I have a project with huge XML files that I'm copying and pasting into Emacs to edit. It's all on a single line, so I'd like to have a tool to make one XML element per line. Is there an Emacs function that I can use? I guess I'll even settle for a command-line tool that nicely integrates with Emacs, but that's not ideal.

+5  A: 

The feature you are looking for is typically called "pretty print". There is a pretty-print function for emacs at:

http://sinewalker.wordpress.com/2008/06/26/pretty-printing-xml-with-emacs-nxml-mode/

Also, take a look at this SO question which has other options.

Anthony
What could also be done is passing it through xmllint (part of the libxml2 package).
amphetamachine
Do you happen to know what notepad++ uses?

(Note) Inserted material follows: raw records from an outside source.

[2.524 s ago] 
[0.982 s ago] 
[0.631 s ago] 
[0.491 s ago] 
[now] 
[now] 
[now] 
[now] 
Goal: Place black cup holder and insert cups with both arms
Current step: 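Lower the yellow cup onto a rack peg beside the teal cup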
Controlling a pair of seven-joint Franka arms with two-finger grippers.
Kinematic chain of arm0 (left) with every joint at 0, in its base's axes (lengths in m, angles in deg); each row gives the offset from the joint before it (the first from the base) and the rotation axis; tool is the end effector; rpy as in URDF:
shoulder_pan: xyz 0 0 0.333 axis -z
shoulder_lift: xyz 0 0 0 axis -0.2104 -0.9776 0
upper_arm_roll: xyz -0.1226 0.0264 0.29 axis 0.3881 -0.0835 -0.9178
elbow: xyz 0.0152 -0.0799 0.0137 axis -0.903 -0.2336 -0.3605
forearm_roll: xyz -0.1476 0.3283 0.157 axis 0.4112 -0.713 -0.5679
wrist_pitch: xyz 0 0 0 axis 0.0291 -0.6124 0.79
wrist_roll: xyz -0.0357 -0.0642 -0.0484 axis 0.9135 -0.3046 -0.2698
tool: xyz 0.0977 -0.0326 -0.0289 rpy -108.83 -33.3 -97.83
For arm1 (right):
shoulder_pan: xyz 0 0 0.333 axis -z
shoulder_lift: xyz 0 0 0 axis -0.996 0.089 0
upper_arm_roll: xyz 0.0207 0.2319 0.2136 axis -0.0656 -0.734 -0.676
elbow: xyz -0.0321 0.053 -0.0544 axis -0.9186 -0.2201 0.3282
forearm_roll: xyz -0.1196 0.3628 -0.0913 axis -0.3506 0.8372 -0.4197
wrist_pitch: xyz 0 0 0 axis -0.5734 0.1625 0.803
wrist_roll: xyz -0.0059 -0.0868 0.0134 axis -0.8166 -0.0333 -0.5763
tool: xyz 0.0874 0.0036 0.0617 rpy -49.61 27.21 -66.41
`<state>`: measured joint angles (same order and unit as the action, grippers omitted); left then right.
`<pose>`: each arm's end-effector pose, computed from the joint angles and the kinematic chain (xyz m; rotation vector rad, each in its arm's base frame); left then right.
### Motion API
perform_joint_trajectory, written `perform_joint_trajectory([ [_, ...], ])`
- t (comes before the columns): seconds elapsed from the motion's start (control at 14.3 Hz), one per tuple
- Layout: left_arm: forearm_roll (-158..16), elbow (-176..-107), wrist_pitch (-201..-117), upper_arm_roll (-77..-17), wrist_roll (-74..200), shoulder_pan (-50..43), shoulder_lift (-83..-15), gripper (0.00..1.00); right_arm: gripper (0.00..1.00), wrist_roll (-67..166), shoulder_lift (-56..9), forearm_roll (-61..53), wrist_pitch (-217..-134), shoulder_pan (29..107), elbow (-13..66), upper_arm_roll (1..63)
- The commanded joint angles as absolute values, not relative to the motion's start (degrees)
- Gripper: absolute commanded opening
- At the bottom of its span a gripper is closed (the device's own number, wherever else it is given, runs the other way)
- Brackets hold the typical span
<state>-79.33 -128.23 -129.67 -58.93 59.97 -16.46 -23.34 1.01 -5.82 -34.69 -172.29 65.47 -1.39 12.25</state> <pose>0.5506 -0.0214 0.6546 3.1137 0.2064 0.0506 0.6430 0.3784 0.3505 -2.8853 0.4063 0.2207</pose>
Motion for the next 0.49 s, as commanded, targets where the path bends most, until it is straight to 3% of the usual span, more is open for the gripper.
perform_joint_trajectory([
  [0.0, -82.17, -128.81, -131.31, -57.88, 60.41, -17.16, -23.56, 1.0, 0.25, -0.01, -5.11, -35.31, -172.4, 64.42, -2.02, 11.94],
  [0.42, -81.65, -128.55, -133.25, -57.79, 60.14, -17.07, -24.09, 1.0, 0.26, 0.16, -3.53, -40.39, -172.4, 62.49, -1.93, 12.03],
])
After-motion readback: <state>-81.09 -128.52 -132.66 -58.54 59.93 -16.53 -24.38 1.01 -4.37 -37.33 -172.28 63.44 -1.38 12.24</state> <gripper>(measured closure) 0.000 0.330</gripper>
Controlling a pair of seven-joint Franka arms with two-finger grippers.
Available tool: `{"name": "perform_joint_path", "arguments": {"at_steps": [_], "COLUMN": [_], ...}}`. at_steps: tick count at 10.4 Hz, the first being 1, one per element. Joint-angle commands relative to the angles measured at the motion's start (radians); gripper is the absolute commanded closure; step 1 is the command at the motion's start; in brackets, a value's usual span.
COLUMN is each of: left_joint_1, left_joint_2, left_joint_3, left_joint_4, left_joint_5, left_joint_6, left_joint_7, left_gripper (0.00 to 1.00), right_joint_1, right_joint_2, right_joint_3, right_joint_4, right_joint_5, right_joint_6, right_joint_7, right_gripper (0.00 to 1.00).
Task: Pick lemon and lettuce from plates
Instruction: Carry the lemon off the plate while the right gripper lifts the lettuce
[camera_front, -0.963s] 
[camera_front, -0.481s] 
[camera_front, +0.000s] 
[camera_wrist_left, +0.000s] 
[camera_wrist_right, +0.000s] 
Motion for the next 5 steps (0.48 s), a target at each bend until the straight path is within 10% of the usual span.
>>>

I am pretty sure it is a library and not a simple function.
Anthony
Yes, "pretty print" was the term I needed to find that post. However, it took about half a minute for nXml mode to "parse" my doc before it even started the indenting and other stuff. Can I turn that off? xml-mode works much faster for me.
User1
nXml used to really choke on single-line XML files; one of the reasons I stopped using it by default years ago.
Joe Casadonte
+1  A: 

I've used xml-parse for years to reformat XML. The specific command you want in that package is xml-reformat-tags. Hope that helps!

Joe Casadonte
+1  A: 

I wrote a little Elisp function for that, that relies on xmllint from libxml:

(defun format-xml ()
  (interactive)
  (shell-command-on-region 1 (point-max) "xmllint --format -" (current-buffer) t)
)
kovan
Brilliant! Way faster than reformatting with nxml.